Reversing Diabetes
Reversing diabetes is not an impossible feat as long as you have the real motivation for it, and how much effort you are willing to put in. The article is all about reversing the degenerative illness that should otherwise have been avoided. Diabetes is so common and familiar that we all know someone who has it – be it a family member or a friend or a colleague. It is one of the disease where the medical governing authority seems no to have any interest in curing it. Diabetes has caused more than 45% of deaths around the globe as this disease is one that effectively restraints population growth in first world countries. At the dawn of the 20th century, diabetes was even considered a medical curiosity given its rare nature and impossibility to cure.

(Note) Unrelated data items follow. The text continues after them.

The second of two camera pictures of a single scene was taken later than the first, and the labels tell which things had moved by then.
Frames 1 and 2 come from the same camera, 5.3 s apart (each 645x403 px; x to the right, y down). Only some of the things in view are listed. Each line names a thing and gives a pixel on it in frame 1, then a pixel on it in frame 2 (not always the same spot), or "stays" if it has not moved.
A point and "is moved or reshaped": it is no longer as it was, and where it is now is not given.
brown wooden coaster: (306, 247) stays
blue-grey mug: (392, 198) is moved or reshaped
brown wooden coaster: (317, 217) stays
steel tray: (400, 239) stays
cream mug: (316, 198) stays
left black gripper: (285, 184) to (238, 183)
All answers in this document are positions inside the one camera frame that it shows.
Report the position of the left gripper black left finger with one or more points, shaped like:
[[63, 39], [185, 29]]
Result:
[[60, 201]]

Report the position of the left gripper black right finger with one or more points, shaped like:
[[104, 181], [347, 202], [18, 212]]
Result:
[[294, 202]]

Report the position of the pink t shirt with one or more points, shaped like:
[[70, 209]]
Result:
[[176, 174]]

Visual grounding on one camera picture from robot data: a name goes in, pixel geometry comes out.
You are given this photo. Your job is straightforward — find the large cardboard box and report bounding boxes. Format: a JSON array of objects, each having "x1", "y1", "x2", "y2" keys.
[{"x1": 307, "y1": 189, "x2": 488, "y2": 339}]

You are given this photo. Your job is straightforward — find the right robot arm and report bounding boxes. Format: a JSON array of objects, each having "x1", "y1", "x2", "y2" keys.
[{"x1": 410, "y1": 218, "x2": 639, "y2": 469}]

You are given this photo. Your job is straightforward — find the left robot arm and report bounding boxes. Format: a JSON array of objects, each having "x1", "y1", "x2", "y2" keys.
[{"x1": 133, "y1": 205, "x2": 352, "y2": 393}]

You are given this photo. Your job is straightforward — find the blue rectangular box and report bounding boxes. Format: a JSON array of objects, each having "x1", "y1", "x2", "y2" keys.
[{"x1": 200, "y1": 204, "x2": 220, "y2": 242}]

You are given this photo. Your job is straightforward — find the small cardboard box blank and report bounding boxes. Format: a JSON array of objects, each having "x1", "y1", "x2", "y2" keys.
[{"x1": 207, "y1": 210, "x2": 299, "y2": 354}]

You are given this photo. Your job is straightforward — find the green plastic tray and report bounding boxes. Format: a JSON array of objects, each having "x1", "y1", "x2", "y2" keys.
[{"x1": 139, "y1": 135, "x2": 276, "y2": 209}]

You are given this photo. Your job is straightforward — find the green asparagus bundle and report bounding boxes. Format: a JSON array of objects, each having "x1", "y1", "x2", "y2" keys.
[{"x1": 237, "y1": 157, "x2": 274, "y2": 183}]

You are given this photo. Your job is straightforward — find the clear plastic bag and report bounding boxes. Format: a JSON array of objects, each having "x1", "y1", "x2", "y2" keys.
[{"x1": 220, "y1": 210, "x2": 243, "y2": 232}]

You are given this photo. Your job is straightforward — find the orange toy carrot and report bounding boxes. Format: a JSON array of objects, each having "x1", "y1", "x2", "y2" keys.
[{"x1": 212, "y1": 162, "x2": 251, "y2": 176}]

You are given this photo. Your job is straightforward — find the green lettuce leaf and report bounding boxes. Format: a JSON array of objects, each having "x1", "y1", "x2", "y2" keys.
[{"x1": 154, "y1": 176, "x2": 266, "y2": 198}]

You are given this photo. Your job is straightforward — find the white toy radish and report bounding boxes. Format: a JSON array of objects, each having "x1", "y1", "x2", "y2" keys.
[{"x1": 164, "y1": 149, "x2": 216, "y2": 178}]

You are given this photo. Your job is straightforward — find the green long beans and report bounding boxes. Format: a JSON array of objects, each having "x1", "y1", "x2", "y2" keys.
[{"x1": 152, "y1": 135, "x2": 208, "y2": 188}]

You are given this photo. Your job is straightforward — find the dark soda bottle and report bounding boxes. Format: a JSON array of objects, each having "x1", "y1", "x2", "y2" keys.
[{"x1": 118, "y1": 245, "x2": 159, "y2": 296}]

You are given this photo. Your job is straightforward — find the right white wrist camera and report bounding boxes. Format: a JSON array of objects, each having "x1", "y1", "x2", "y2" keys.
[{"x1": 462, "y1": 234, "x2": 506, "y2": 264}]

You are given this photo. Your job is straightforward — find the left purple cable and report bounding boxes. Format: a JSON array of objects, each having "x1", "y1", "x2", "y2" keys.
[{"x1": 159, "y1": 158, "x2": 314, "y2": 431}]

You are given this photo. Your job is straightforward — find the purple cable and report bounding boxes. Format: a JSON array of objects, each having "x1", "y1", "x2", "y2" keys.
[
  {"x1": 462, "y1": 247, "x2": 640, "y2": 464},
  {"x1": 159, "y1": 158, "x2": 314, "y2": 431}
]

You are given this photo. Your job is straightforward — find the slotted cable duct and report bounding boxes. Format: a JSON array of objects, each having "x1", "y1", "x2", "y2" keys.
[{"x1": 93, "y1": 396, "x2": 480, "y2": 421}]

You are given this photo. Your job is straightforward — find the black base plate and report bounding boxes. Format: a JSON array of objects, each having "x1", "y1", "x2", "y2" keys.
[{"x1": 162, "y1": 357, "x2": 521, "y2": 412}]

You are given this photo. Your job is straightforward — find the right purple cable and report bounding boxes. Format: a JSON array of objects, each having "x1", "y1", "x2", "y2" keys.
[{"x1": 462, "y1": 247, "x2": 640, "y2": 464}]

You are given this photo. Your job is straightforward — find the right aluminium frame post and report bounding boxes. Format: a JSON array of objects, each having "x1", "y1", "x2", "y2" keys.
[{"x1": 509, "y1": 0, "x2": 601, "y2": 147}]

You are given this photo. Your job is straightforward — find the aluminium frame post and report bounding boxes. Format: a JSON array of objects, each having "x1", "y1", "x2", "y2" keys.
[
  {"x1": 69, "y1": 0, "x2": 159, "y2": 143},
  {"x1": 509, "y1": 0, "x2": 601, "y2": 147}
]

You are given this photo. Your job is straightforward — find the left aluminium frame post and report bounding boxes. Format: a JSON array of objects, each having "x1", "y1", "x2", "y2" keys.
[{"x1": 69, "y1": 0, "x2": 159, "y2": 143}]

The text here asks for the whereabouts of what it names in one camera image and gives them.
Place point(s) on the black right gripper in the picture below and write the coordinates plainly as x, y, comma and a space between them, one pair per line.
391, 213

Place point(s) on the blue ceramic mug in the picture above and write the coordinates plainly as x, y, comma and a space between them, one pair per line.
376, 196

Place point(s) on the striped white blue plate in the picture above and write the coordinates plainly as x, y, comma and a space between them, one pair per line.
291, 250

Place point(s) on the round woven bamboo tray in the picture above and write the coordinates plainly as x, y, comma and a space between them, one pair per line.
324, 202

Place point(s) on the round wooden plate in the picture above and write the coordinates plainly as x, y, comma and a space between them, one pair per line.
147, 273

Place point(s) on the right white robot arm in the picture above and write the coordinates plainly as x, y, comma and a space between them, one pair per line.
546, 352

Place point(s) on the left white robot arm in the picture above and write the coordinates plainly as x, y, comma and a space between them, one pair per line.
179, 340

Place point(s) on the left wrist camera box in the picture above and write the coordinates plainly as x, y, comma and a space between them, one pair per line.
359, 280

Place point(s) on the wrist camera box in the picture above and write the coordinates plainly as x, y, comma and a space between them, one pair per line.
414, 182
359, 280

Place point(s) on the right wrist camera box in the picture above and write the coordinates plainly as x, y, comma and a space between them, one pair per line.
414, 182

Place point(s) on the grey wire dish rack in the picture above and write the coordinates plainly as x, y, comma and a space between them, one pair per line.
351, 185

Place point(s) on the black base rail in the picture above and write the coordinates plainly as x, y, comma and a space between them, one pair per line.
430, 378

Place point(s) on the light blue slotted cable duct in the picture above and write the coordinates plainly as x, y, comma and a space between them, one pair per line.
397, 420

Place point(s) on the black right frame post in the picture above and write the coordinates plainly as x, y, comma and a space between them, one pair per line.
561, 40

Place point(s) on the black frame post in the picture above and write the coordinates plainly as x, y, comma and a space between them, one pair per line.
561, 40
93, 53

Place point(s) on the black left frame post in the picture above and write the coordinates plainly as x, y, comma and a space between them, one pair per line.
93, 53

To date, there is nothing yet discovered that will cure diabetes though current treatments exist to alleviate the damaging effects and help patients try to live their lives a bit more comfortably. There are cases where treatments do not do well, while there are others that rely on insulin dependence. There are also other forms of treatment with somehow alleviating the symptoms and damages on the kidney, liver, vision, and on the nervous system, apart from insulin dependence.
There are those diabetic patients who cannot produce their own insulin where insulin injection is very necessary for survival. Type 1diabetes denotes that the body destroys whatever insulin is produced, and a lot of people die prematurely if not provided an insulin injection in hours.
There are tiny cells that carry insulin which are called islets, and there are on going studies on verifying if donor islets may finally cure this long-dreaded disease that has perplexed medical minds for the longest time. There are studies in New Zealand that has evaluated only 2 patients. The test did not conclude a real cure to end diabetes, though the limitation of this study was that, transplanted islets were lesser than what was required – therefore presenting the possibility that islet transplantation might actually serve a cure.
Though in September 2006, studies that were published in the New England Journal of Medicine suggested a more detailed research on islet transplantation. The test was conducted in such a way that islets came from deceased human donors, and that these tests were conducted in a lot of locations all over the world on 36 people. The result, more than 40% lived independently of insulin, while 28% had a little number of functioning islets, but were able to reduce their insulin dependence. Five people were able to live successfully independent of insulin two years after the study was conducted. This may not be a milestone, but it can be concluded that islet transplantation can significantly reduce a patient’s dependence on insulin. The research, however, has not been administered to patients with Type 2 diabetes.